Black Rock extends partnership with POSCO

5th September 2023 By: Esmarie Iannucci - Creamer Media Senior Deputy Editor: Australasia

PERTH (miningweekly.com) – Tanzanian graphite developer Black Rock Mining has inked a non-binding memorandum of understanding (MoU) with Korean major POSCO International Corporation over a potential long-term graphite fines offtake agreement from Module 2 of the Mahenge project.

The agreement envisages the long-term supply of fines graphite from planned production of Mahenge Module 2 in exchange for an additional investment in Black Rock of up to $40-million, or an equity stake of 19.99%, subject to approvals.

Black Rock said this week that negotiations were underway to secure a binding agreement.

The agreement builds on the strategic partnership between Black Rock and POSCO which is working towards developing the Mahenge graphite project to provide a significant new source of natural graphite into a highly dependent global market driven by clean energy demand.

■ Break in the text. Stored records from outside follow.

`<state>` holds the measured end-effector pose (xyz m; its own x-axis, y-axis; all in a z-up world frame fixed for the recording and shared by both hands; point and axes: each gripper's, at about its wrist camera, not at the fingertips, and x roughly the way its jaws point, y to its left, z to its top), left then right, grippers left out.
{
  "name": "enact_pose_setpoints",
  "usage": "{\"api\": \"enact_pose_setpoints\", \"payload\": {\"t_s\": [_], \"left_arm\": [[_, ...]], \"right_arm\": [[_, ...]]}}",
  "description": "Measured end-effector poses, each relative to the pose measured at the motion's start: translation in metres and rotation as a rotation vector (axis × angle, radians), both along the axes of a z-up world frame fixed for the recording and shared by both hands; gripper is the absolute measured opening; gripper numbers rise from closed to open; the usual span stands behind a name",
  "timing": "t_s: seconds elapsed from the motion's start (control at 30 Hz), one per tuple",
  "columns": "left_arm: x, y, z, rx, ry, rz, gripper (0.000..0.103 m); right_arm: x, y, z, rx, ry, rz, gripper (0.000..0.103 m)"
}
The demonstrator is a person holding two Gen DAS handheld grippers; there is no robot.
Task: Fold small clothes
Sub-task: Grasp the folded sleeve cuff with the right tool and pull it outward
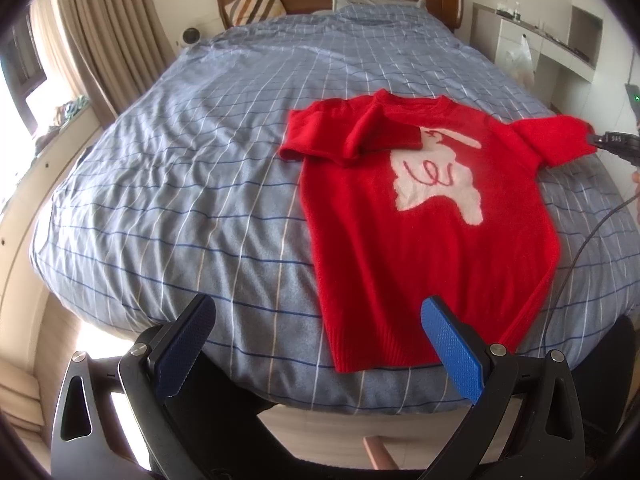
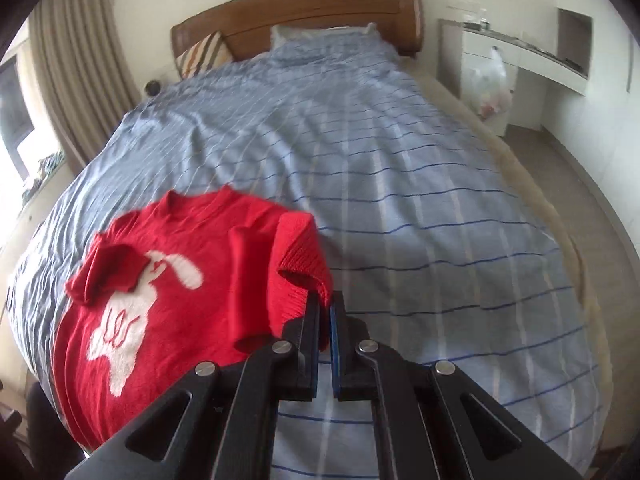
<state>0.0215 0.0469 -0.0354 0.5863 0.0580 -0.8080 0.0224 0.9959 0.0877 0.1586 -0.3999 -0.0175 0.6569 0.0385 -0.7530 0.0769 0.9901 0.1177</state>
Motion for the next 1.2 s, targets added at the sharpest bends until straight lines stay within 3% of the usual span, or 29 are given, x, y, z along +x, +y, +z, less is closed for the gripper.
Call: {"api": "enact_pose_setpoints", "payload": {"t_s": [0.2,0.57,0.83,0.97,1.1,1.2], "left_arm": [[0.000,-0.024,0.001,0.010,0.008,-0.060,0.103],[-0.001,-0.033,0.006,0.038,-0.002,-0.076,0.103],[0.003,-0.029,0.001,0.046,0.007,-0.058,0.103],[0.006,-0.024,0.000,0.053,0.012,-0.043,0.103],[0.009,-0.020,-0.003,0.053,0.016,-0.029,0.103],[0.012,-0.023,-0.007,0.052,0.017,-0.035,0.103]], "right_arm": [[-0.032,-0.099,-0.005,0.040,0.034,-0.216,0.004],[-0.078,-0.174,-0.054,0.033,0.116,-0.512,0.004],[-0.094,-0.196,-0.078,0.104,0.184,-0.565,0.003],[-0.098,-0.209,-0.081,0.243,0.166,-0.599,0.003],[-0.108,-0.217,-0.066,0.367,0.127,-0.587,0.003],[-0.108,-0.220,-0.063,0.323,0.153,-0.586,0.003]]}}
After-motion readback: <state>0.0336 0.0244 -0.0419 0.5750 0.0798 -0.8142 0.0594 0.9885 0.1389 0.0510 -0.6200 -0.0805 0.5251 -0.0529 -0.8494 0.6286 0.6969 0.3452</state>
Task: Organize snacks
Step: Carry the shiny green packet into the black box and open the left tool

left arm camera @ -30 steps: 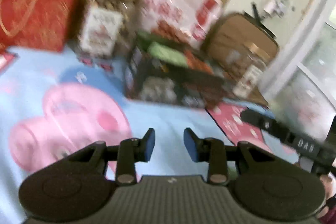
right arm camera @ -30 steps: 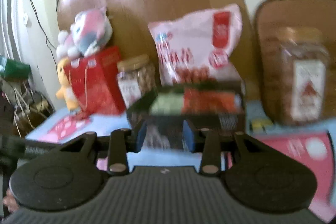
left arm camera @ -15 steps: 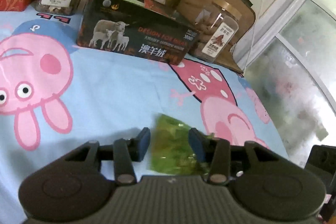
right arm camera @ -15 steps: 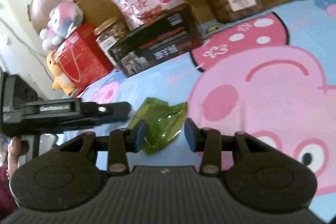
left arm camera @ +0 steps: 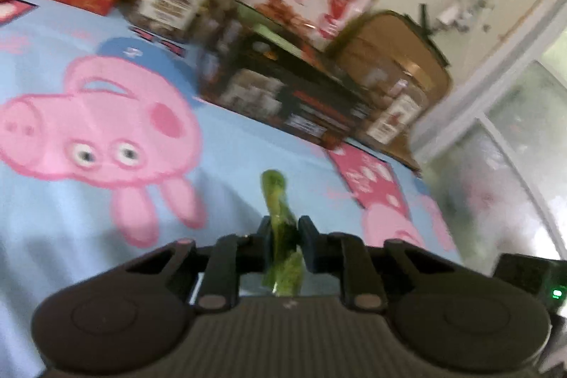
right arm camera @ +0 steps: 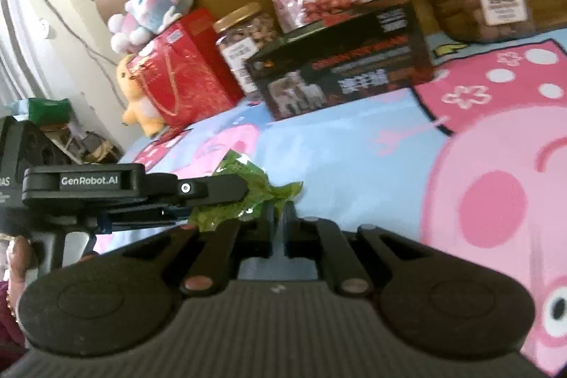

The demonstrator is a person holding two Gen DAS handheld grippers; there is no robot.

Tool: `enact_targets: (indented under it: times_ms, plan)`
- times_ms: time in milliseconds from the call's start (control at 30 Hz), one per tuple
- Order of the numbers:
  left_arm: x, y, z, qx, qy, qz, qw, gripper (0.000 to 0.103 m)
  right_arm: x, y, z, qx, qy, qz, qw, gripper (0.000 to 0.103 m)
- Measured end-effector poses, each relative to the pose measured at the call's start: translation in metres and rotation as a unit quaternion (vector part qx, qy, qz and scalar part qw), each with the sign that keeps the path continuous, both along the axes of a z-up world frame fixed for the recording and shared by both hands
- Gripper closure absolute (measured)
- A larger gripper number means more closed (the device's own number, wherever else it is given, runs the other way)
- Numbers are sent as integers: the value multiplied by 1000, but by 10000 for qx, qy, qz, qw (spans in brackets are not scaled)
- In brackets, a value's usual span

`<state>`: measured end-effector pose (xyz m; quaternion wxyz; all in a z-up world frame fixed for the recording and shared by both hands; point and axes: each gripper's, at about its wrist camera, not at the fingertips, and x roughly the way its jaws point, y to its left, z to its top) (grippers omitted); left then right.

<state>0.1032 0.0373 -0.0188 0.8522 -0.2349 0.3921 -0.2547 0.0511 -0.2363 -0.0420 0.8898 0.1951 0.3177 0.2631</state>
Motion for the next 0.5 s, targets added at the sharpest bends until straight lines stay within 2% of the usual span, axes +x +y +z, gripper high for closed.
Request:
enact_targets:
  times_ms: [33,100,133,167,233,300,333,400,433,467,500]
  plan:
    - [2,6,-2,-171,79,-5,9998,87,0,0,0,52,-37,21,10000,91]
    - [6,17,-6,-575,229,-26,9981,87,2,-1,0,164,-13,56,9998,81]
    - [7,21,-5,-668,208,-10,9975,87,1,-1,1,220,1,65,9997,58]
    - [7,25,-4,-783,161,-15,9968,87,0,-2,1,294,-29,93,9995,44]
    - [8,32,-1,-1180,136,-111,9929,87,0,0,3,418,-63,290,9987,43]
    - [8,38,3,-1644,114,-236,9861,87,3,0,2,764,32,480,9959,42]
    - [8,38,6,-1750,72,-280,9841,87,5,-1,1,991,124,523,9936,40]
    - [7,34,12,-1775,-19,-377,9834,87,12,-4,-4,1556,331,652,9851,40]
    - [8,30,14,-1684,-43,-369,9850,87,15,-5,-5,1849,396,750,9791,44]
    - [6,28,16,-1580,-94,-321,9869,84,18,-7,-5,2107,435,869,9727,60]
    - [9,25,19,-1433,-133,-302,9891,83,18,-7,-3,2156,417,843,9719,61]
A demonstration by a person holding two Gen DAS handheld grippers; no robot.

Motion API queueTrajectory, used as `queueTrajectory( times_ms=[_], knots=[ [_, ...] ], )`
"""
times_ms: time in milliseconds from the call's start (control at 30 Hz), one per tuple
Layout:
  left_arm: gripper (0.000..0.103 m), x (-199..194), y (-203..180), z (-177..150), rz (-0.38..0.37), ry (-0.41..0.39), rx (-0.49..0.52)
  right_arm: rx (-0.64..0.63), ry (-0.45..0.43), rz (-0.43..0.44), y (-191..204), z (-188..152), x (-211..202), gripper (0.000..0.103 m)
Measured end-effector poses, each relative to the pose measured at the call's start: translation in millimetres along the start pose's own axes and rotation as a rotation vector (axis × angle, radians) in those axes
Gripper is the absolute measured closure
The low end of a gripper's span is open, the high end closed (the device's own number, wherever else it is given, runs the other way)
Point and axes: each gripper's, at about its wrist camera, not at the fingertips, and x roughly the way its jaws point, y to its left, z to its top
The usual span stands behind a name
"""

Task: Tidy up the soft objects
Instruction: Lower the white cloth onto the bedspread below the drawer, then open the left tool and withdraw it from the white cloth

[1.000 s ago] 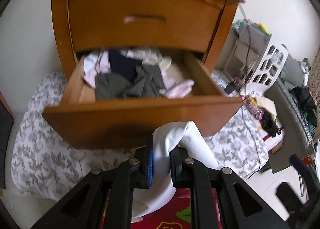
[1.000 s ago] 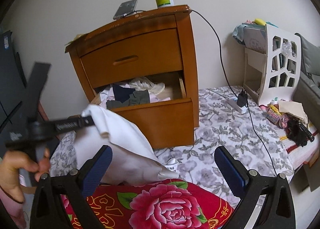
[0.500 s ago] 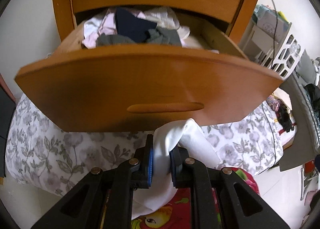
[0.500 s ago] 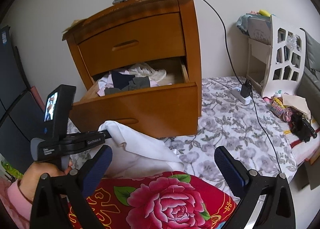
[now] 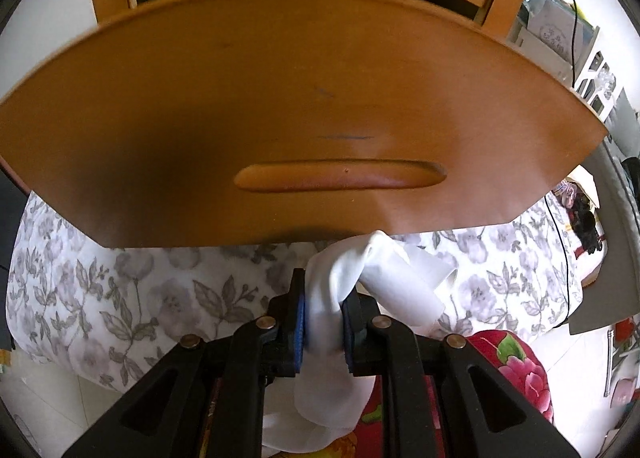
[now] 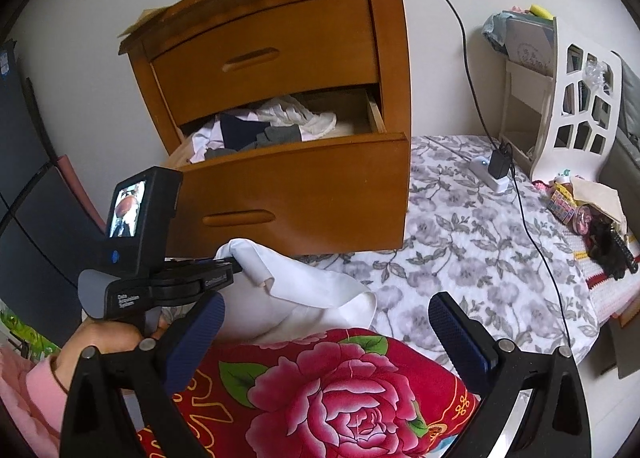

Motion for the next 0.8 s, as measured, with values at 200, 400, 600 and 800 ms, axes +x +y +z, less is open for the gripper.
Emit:
queueTrajectory(
  times_ms=[200,400,600,800],
  knots=[
    [0.078,-19.7,3.2,-0.6,-0.041,-0.024,-0.022,-0.009,0.005,-0.002,3.4,-0.6,1.4,0.0],
    [0.072,-59.4,7.2,-5.4,-0.022,-0.108,-0.041,-0.023,0.002,-0.005,6.2,-1.2,-0.1,0.0],
    [0.061,-120.8,23.6,-13.8,0.004,-0.266,-0.085,-0.031,0.007,-0.009,8.9,-1.4,0.4,0.0],
    [0.04,-155.2,42.2,-25.6,0.06,-0.363,-0.124,-0.049,0.011,0.004,15.9,-2.8,1.4,0.0]
  ],
)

Black Rock and POSCO have previously signed a binding offtake agreement covering all of the planned graphite fines from Module 1 of the Mahenge project, with the agreement including a $10-million pre-payment commitment which is linked to an industry pricing benchmark, with the funding to be used as part of the construction financing for the Mahenge project.

“We are extremely pleased to be further deepening our relationship with POSCO and we believe today’s announcement represents a strong endorsement of the promising future of the Mahenge graphite project,” said Black Rock CEO John de Vries.

“POSCO’s confirmed interest in Mahenge Module 2 also represents a major de-risking milestone for the company, providing increased confidence for all of our stakeholders as well as improved visibility on funding and our pathway to production.”

A recent independent review of the front-end engineering design and an updated definitive feasibility study (eDFS) for the Mahenge graphite project has increased the project’s costs from the $116-million considered in the 2019 definitive feasibility study to $182-million.

The eDFS has increased the estimated Phase 1 production from 83 000 t/y of graphite to 89 000 t/y, with the mine life remaining unchanged at 26 years. Steady-state production has increased from an expected 340 000 t/y of graphite to 347 000 t/y, with the all-in sustaining cost now estimated at $518/t, up from the $494/t estimated in 2019, with throughput rates increasing from 1-million tonnes a year to 1.15-million tonnes year.